*What you are asked to do*:
Repeat precisely the span of lines below that opens with the line containing "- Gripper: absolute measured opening" and closes with the line containing "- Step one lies", both included.

======

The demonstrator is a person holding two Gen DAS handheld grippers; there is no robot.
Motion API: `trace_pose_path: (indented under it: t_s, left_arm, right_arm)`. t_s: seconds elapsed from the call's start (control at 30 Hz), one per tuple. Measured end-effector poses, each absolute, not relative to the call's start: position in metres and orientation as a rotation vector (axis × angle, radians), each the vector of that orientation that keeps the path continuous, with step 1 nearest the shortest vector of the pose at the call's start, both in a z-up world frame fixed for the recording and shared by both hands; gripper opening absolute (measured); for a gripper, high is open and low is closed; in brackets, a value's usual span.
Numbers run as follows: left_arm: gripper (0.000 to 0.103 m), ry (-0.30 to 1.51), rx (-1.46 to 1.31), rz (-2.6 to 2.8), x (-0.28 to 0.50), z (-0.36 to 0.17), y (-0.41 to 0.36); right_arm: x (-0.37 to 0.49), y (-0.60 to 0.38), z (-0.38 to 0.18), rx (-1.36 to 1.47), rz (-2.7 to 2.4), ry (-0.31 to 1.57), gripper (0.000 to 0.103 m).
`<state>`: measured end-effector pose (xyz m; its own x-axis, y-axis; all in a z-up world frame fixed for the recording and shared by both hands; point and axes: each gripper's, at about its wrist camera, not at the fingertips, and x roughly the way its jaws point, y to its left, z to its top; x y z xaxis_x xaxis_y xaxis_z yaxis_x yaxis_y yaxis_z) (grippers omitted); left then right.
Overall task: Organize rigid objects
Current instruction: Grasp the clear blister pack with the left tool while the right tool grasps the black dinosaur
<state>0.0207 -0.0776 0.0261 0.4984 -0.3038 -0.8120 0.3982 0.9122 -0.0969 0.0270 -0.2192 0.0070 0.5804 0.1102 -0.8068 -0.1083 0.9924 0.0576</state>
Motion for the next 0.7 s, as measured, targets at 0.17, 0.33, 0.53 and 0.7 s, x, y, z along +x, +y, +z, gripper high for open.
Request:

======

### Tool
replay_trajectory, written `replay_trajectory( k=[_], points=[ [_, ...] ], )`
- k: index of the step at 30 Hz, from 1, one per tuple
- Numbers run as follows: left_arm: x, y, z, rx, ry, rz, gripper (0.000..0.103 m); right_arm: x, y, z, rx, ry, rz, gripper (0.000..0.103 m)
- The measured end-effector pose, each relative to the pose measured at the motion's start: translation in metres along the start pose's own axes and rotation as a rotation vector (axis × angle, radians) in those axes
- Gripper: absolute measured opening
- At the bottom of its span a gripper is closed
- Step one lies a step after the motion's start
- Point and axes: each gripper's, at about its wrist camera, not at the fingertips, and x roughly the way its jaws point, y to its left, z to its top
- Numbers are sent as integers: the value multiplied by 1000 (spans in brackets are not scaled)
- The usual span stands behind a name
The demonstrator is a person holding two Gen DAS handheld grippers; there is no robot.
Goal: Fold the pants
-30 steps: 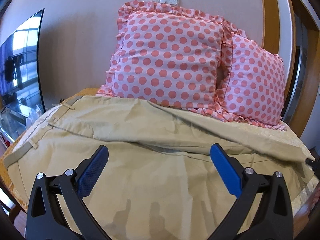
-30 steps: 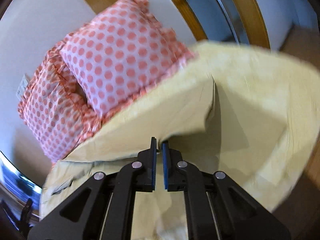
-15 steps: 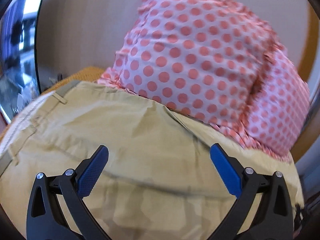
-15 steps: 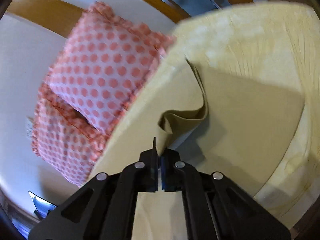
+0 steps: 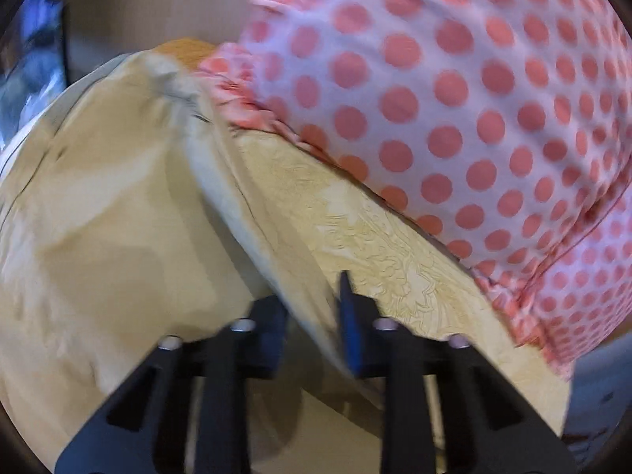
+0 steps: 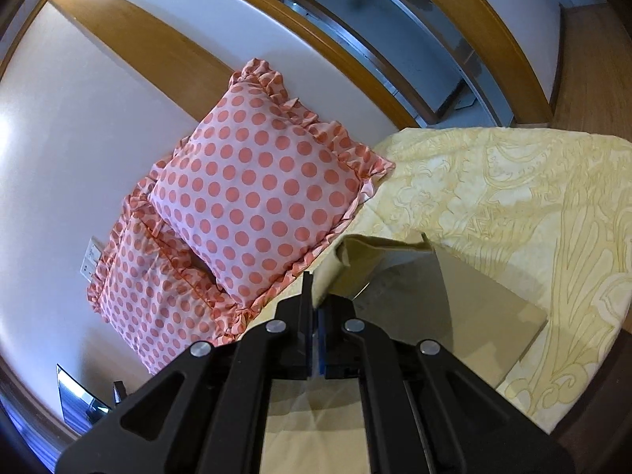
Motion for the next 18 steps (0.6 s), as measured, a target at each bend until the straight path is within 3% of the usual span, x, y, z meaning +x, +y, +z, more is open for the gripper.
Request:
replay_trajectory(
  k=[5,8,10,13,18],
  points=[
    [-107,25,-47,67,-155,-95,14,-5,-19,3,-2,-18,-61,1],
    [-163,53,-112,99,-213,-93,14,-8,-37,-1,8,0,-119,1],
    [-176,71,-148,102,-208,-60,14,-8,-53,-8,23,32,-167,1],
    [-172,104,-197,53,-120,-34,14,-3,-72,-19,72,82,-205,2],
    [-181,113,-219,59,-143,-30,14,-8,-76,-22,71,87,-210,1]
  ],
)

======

*Written solution*:
- Gripper: absolute measured opening
- At the bottom of its span a gripper is closed
- Step one lies a step after the motion's start

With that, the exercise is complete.